Please take the records that follow and repeat exactly the lines starting with the line with "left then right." and going on through the line with "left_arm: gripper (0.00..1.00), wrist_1".

==============================

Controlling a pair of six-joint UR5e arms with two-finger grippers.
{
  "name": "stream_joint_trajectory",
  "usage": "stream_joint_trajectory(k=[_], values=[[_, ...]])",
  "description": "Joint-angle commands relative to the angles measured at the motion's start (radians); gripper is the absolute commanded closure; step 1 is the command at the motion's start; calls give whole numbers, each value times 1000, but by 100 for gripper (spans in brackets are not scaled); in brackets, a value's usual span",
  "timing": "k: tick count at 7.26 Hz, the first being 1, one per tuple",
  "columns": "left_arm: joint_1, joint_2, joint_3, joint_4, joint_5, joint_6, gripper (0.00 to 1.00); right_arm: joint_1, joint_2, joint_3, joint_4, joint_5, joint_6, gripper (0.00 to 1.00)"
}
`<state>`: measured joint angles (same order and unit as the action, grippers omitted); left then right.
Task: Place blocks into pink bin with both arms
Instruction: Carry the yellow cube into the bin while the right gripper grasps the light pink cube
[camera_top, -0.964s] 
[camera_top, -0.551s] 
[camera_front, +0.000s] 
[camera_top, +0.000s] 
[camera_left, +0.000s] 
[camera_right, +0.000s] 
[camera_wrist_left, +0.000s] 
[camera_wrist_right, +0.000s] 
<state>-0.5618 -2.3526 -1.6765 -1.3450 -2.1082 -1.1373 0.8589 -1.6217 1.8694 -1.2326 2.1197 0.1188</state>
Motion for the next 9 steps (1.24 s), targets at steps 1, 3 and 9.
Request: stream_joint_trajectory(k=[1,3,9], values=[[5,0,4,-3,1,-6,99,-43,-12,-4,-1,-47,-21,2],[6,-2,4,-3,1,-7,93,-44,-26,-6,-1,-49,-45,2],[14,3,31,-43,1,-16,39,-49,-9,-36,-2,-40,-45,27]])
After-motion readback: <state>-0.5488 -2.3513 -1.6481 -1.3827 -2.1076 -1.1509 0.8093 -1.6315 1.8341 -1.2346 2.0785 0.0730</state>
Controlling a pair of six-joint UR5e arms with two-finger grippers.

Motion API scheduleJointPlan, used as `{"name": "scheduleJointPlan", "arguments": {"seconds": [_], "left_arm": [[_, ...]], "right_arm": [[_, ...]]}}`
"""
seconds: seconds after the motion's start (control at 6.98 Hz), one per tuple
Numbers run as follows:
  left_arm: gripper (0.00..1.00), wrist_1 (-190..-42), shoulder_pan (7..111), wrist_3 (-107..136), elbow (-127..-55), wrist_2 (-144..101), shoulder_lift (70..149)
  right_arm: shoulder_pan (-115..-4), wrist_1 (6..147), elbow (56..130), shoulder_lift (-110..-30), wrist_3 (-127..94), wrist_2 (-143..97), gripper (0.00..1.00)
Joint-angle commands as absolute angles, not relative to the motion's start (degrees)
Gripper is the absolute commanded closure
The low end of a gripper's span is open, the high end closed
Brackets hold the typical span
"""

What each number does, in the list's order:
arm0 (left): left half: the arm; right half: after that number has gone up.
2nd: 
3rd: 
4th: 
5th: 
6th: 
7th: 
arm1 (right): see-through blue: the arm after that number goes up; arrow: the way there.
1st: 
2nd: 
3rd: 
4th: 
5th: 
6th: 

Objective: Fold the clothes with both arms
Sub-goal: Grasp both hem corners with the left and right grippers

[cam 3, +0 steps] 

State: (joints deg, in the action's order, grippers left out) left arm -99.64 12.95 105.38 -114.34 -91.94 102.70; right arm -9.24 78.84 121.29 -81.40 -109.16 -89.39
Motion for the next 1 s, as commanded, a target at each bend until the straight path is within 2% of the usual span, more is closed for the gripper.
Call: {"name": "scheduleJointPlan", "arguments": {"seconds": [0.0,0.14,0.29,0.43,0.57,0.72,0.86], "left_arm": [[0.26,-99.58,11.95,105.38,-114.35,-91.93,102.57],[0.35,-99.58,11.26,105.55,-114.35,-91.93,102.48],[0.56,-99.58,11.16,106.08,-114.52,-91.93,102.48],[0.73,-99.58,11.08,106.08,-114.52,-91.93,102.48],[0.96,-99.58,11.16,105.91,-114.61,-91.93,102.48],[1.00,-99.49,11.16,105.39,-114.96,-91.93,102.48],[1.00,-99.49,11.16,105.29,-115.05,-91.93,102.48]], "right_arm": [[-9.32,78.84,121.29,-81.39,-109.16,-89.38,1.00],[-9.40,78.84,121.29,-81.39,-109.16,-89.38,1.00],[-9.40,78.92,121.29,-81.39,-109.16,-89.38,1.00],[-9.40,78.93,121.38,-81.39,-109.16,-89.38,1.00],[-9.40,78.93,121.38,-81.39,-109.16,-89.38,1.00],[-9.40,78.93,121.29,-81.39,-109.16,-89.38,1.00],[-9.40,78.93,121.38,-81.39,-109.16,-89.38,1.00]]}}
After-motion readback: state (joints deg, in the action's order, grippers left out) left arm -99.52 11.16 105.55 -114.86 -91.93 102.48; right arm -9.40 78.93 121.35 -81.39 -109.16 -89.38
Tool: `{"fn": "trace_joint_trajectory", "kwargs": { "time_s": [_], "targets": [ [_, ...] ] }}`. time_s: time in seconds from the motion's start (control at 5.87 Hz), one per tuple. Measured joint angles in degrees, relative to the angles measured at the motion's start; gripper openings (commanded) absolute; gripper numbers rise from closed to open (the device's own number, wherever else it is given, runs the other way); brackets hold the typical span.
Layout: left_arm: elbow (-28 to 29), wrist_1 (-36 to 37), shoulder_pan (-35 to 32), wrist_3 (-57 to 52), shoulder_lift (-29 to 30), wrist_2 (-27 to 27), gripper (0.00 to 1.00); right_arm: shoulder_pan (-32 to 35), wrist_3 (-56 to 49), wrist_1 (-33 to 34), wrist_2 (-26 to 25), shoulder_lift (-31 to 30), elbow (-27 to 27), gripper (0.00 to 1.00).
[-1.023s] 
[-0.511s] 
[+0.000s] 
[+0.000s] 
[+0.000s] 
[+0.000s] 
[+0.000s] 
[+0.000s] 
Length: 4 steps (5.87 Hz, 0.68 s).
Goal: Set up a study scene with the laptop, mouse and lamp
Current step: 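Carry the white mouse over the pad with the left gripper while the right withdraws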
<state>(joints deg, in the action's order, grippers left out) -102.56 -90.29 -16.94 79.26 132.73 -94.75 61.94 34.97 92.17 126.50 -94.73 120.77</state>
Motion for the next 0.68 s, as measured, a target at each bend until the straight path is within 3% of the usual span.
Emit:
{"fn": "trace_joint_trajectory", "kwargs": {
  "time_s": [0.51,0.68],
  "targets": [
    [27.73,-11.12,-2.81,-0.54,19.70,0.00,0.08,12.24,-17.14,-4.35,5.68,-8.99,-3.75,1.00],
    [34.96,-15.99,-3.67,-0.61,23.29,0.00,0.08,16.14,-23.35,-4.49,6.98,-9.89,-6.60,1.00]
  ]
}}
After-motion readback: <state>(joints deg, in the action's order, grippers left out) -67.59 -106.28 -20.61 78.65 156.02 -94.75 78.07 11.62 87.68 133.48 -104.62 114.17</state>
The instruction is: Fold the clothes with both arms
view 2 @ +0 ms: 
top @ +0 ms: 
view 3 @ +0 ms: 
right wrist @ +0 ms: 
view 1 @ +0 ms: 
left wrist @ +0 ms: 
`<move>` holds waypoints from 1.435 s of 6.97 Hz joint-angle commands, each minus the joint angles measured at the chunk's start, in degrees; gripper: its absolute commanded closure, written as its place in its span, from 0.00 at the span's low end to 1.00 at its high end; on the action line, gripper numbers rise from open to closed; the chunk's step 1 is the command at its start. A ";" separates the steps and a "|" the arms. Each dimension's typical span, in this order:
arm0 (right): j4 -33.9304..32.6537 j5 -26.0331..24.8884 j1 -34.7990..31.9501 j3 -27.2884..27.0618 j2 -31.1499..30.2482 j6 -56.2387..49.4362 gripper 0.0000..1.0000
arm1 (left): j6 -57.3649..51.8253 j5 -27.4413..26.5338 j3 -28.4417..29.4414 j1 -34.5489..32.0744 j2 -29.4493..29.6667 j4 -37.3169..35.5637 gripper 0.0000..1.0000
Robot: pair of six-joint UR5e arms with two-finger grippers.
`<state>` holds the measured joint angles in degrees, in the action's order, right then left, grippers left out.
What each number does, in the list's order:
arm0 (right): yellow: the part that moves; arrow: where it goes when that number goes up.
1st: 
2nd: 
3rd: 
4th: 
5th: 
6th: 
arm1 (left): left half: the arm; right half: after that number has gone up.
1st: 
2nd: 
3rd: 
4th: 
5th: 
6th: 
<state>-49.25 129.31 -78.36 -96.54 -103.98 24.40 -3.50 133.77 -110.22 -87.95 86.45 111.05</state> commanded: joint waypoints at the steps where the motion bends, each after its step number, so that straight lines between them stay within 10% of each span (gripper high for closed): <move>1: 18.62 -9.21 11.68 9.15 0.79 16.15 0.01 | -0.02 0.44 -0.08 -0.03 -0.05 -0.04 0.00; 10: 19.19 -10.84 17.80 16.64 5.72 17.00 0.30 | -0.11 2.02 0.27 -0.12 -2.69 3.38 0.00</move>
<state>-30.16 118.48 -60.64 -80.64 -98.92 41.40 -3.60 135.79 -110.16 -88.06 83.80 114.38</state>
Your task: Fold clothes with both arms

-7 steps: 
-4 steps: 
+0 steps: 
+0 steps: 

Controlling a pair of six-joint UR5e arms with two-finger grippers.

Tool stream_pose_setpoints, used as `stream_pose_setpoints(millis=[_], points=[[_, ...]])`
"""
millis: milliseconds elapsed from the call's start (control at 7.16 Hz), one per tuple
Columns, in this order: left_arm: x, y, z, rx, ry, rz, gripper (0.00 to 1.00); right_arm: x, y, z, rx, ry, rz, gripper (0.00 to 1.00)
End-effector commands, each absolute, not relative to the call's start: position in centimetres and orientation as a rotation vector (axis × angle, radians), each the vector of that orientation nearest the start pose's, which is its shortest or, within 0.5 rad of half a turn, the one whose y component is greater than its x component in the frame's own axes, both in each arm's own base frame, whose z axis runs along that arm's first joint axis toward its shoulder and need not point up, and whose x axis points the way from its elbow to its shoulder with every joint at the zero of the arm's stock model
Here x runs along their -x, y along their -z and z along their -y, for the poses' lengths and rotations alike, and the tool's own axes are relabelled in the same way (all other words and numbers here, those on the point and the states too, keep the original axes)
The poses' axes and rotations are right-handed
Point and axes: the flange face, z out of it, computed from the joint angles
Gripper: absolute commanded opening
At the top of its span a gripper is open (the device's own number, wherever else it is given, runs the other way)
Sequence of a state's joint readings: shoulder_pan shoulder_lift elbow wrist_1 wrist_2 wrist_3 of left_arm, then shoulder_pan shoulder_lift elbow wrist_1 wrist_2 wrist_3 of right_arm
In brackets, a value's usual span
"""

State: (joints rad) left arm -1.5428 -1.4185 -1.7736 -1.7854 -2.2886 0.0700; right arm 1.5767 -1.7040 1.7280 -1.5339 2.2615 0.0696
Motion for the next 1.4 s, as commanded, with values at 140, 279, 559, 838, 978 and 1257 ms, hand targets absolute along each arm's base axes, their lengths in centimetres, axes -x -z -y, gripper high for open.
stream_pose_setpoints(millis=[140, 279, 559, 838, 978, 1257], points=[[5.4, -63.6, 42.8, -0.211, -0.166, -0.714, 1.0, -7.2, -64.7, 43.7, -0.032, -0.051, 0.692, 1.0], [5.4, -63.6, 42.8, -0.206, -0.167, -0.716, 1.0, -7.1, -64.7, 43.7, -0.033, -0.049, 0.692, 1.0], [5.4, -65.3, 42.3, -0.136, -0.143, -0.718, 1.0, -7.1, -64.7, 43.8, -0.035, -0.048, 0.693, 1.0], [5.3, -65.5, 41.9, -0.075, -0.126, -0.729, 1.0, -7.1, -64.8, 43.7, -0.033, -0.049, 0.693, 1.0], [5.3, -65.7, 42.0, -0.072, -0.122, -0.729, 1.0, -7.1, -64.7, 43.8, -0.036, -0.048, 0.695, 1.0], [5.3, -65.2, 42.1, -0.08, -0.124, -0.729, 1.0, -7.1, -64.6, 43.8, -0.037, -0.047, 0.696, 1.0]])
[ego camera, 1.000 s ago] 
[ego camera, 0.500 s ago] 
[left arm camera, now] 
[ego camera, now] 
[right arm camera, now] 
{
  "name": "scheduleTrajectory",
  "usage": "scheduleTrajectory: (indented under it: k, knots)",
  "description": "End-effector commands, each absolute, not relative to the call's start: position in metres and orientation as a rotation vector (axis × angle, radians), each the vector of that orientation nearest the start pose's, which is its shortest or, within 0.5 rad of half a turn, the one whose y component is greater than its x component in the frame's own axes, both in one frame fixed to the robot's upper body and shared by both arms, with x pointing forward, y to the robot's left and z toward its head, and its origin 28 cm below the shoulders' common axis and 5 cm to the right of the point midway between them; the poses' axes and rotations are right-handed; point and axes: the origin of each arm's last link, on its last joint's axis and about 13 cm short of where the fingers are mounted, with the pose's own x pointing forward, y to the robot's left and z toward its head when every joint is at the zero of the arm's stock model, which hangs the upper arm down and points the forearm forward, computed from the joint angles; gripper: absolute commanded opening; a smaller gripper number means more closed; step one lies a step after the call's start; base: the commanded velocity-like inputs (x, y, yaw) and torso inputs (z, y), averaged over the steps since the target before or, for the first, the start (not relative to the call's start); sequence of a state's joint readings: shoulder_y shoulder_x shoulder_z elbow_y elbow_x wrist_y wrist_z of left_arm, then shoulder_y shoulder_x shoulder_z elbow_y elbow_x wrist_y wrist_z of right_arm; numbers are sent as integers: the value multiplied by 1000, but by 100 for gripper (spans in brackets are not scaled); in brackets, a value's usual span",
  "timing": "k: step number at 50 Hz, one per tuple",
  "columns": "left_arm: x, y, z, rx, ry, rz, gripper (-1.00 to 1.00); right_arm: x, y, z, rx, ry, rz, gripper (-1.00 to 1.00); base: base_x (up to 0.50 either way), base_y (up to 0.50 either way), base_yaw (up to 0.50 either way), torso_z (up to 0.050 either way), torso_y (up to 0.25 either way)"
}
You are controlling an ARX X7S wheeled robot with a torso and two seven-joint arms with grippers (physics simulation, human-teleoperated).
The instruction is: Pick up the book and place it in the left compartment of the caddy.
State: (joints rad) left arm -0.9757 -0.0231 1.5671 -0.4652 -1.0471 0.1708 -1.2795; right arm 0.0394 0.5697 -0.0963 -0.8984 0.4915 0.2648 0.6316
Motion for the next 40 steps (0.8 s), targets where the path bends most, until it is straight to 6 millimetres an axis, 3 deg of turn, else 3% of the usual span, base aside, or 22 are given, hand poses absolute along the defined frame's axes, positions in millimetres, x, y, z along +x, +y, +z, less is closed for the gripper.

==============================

Reply:
`<state>`: measured joint angles (same order and unit as the action, grippers omitted); left then right.
Task: Place blocks into pink bin with both arms
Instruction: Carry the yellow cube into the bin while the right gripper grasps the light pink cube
[camera_top, -0.964s] 
[camera_top, -0.551s] 
[camera_front, +0.000s] 
[camera_top, +0.000s] 
[camera_left, +0.000s] 
[camera_right, +0.000s] 
[camera_wrist_left, +0.000s] 
[camera_wrist_right, +0.000s] 
<state>-0.5618 -2.3526 -1.6765 -1.3450 -2.1082 -1.1373 0.8589 -1.6217 1.8694 -1.2326 2.1197 0.1188</state>
Motion for the next 9 steps (1.24 s), targets at steps 1, 3 and 9.
Request: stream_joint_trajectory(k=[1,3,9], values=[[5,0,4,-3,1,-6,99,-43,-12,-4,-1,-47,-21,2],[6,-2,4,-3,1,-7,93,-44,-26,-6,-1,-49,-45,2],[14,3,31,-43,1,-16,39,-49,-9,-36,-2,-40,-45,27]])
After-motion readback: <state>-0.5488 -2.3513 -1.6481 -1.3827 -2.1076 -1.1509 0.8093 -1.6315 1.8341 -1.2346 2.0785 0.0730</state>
Controlling a pair of six-joint UR5e arms with two-finger grippers.

Motion API scheduleJointPlan, used as `{"name": "scheduleJointPlan", "arguments": {"seconds": [_], "left_arm": [[_, ...]], "right_arm": [[_, ...]]}}`
"""
seconds: seconds after the motion's start (control at 6.98 Hz), one per tuple
Numbers run as follows:
  left_arm: gripper (0.00..1.00), wrist_1 (-190..-42), shoulder_pan (7..111), wrist_3 (-107..136), elbow (-127..-55), wrist_2 (-144..101), shoulder_lift (70..149)

No further output is required for this exercise.